- Task to carry out
Write out the data exactly from its first line onward, ending with the line in which "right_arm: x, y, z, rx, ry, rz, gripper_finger" appears.

== == ==

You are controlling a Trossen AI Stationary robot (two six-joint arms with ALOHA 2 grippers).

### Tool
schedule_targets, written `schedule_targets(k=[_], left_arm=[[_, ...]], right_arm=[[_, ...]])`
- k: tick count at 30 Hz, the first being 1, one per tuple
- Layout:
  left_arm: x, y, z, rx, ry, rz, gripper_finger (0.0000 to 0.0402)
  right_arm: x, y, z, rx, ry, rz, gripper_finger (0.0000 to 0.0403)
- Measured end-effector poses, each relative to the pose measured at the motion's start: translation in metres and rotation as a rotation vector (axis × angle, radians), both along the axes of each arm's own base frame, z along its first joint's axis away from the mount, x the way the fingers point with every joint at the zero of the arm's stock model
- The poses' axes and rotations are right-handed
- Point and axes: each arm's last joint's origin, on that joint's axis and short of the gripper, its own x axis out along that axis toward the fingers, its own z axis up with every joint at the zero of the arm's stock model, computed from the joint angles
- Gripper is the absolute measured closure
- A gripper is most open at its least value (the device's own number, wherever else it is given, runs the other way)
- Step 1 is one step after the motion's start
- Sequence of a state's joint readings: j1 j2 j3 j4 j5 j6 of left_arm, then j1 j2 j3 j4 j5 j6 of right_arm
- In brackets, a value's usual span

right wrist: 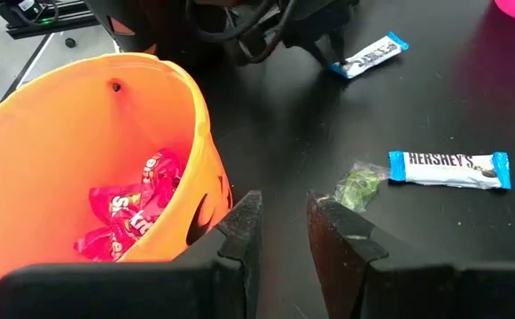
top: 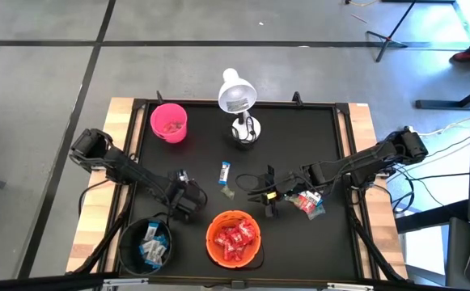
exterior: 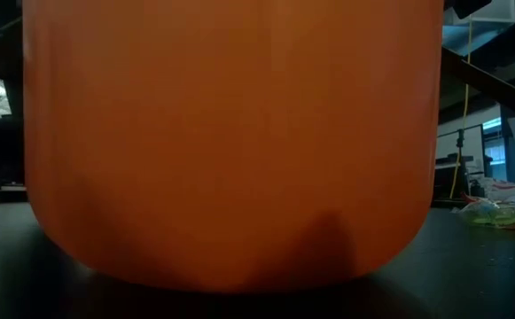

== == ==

- Completed task
You are controlling a Trossen AI Stationary robot (two six-joint arms with ALOHA 2 grippers).

### Tool
schedule_targets, written `schedule_targets(k=[_], left_arm=[[_, ...]], right_arm=[[_, ...]])`
- k: tick count at 30 Hz, the first being 1, one per tuple
- Layout:
  left_arm: x, y, z, rx, ry, rz, gripper_finger (0.0000 to 0.0402)
  right_arm: x, y, z, rx, ry, rz, gripper_finger (0.0000 to 0.0403)

This exercise requires nothing more.